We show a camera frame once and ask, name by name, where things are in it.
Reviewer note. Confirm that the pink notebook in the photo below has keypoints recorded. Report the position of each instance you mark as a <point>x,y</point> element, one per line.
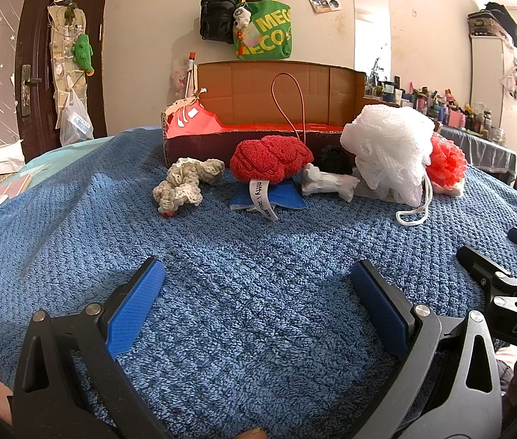
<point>15,187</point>

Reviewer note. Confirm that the dark brown door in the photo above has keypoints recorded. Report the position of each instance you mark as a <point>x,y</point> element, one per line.
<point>33,83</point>

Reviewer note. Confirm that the plastic bag on door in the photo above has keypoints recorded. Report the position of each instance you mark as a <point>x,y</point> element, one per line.
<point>75,123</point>

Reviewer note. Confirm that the black backpack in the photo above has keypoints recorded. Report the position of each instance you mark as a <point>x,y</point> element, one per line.
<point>217,20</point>

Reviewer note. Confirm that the cardboard box with red lining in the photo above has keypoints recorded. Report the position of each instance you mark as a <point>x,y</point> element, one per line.
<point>239,100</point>

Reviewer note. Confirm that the white bear keychain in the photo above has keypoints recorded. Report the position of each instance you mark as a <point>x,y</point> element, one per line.
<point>242,17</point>

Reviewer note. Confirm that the wall mirror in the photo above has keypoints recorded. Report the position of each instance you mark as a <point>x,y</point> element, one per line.
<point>372,42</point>

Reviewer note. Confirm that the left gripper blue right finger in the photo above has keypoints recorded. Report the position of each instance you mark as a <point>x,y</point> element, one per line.
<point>388,308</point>

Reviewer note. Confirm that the red knitted plush ball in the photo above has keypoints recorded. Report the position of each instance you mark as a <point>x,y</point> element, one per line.
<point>265,162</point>

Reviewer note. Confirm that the cosmetics clutter on table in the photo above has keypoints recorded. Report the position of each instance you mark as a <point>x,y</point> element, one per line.
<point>442,108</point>

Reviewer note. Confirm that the white towel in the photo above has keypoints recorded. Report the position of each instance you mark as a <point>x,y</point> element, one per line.
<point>314,180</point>

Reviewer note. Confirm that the white wardrobe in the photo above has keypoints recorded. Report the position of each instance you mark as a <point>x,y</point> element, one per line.
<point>493,73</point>

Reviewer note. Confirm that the white mesh bath pouf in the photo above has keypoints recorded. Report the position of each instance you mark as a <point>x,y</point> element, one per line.
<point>392,148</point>

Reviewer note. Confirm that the green plush toy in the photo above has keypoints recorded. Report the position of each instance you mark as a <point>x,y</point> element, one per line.
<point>82,54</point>

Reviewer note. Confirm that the mop stick orange tip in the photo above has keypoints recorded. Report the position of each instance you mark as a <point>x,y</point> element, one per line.
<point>189,83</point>

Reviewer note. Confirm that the blue knitted blanket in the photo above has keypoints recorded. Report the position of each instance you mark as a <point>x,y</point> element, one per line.
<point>257,323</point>

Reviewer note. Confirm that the blue sponge cloth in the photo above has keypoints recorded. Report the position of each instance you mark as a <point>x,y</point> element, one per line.
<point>283,195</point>

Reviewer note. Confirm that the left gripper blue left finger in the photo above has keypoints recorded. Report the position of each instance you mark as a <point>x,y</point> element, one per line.
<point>127,308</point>

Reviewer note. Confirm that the white translucent pad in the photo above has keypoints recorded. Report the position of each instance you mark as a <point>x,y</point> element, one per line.
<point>363,190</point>

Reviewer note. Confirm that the red mesh bath pouf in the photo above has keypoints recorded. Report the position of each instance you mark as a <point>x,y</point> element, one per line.
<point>447,168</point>

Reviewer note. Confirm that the hanging fabric organizer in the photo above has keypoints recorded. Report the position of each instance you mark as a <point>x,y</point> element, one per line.
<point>65,73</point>

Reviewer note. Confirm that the black fuzzy scrunchie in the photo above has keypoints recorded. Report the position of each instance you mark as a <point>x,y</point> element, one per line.
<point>334,159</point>

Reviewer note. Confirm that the suitcase on wardrobe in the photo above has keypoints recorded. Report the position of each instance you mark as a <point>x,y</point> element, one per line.
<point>484,23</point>

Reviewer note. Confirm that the green tote bag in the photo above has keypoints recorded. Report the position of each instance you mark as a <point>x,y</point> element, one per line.
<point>269,35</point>

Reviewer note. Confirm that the cream crochet scrunchie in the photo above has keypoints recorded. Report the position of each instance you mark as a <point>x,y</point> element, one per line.
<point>181,185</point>

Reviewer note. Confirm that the dark cloth covered table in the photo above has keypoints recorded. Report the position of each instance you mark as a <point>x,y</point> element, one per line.
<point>489,157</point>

:::::

Work instruction: Give back the full listing exactly as written, only without its pictures.

Result below:
We show a camera frame once and ask, name by name, where things are in it.
Reviewer note. Confirm that the pink notebook in the photo below has keypoints recorded. Report the position of each instance you mark as a <point>x,y</point> element, one per line.
<point>15,187</point>

Reviewer note. Confirm that the dark brown door in the photo above has keypoints recorded. Report the position of each instance you mark as a <point>x,y</point> element, one per line.
<point>33,83</point>

Reviewer note. Confirm that the plastic bag on door in the photo above has keypoints recorded. Report the position of each instance you mark as a <point>x,y</point> element, one per line.
<point>75,123</point>

Reviewer note. Confirm that the black backpack in the photo above has keypoints recorded. Report the position of each instance you mark as a <point>x,y</point> element, one per line.
<point>217,20</point>

Reviewer note. Confirm that the cardboard box with red lining in the photo above has keypoints recorded. Report the position of each instance you mark as a <point>x,y</point> element, one per line.
<point>239,100</point>

Reviewer note. Confirm that the white bear keychain in the photo above has keypoints recorded. Report the position of each instance you mark as a <point>x,y</point> element, one per line.
<point>242,17</point>

Reviewer note. Confirm that the wall mirror in the photo above has keypoints recorded. Report the position of each instance you mark as a <point>x,y</point> element, one per line.
<point>372,42</point>

Reviewer note. Confirm that the left gripper blue right finger in the photo above has keypoints recorded. Report the position of each instance you mark as a <point>x,y</point> element, one per line.
<point>388,308</point>

Reviewer note. Confirm that the red knitted plush ball in the photo above has keypoints recorded. Report the position of each instance you mark as a <point>x,y</point> element, one per line.
<point>265,162</point>

Reviewer note. Confirm that the cosmetics clutter on table in the photo above has keypoints recorded. Report the position of each instance you mark as a <point>x,y</point> element, one per line.
<point>442,108</point>

Reviewer note. Confirm that the white towel in the photo above has keypoints recorded. Report the position of each instance you mark as a <point>x,y</point> element, one per line.
<point>314,180</point>

Reviewer note. Confirm that the white wardrobe in the photo above has keypoints recorded. Report the position of each instance you mark as a <point>x,y</point> element, one per line.
<point>493,73</point>

Reviewer note. Confirm that the white mesh bath pouf in the photo above has keypoints recorded. Report the position of each instance you mark as a <point>x,y</point> element, one per line.
<point>392,148</point>

Reviewer note. Confirm that the green plush toy in the photo above has keypoints recorded. Report the position of each instance you mark as a <point>x,y</point> element, one per line.
<point>82,54</point>

Reviewer note. Confirm that the mop stick orange tip in the photo above has keypoints recorded. Report the position of each instance you mark as a <point>x,y</point> element, one per line.
<point>189,83</point>

Reviewer note. Confirm that the blue knitted blanket in the photo above has keypoints recorded. Report the position of each instance you mark as a <point>x,y</point> element, one per line.
<point>257,323</point>

Reviewer note. Confirm that the blue sponge cloth in the photo above has keypoints recorded. Report the position of each instance you mark as a <point>x,y</point> element, one per line.
<point>283,195</point>

Reviewer note. Confirm that the left gripper blue left finger in the photo above has keypoints recorded. Report the position of each instance you mark as a <point>x,y</point> element, one per line.
<point>127,308</point>

Reviewer note. Confirm that the white translucent pad in the photo above has keypoints recorded. Report the position of each instance you mark as a <point>x,y</point> element, one per line.
<point>363,190</point>

Reviewer note. Confirm that the red mesh bath pouf in the photo above has keypoints recorded. Report the position of each instance you mark as a <point>x,y</point> element, one per line.
<point>447,168</point>

Reviewer note. Confirm that the hanging fabric organizer in the photo above has keypoints recorded. Report the position of each instance you mark as a <point>x,y</point> element, one per line.
<point>65,73</point>

Reviewer note. Confirm that the black fuzzy scrunchie in the photo above has keypoints recorded. Report the position of each instance you mark as a <point>x,y</point> element, one per line.
<point>334,159</point>

Reviewer note. Confirm that the suitcase on wardrobe in the photo above has keypoints recorded. Report the position of each instance you mark as a <point>x,y</point> element, one per line.
<point>484,23</point>

Reviewer note. Confirm that the green tote bag in the photo above has keypoints recorded. Report the position of each instance you mark as a <point>x,y</point> element, one per line.
<point>269,35</point>

Reviewer note. Confirm that the cream crochet scrunchie in the photo above has keypoints recorded. Report the position of each instance you mark as a <point>x,y</point> element, one per line.
<point>181,185</point>

Reviewer note. Confirm that the dark cloth covered table in the photo above has keypoints recorded. Report the position of each instance you mark as a <point>x,y</point> element, one per line.
<point>489,157</point>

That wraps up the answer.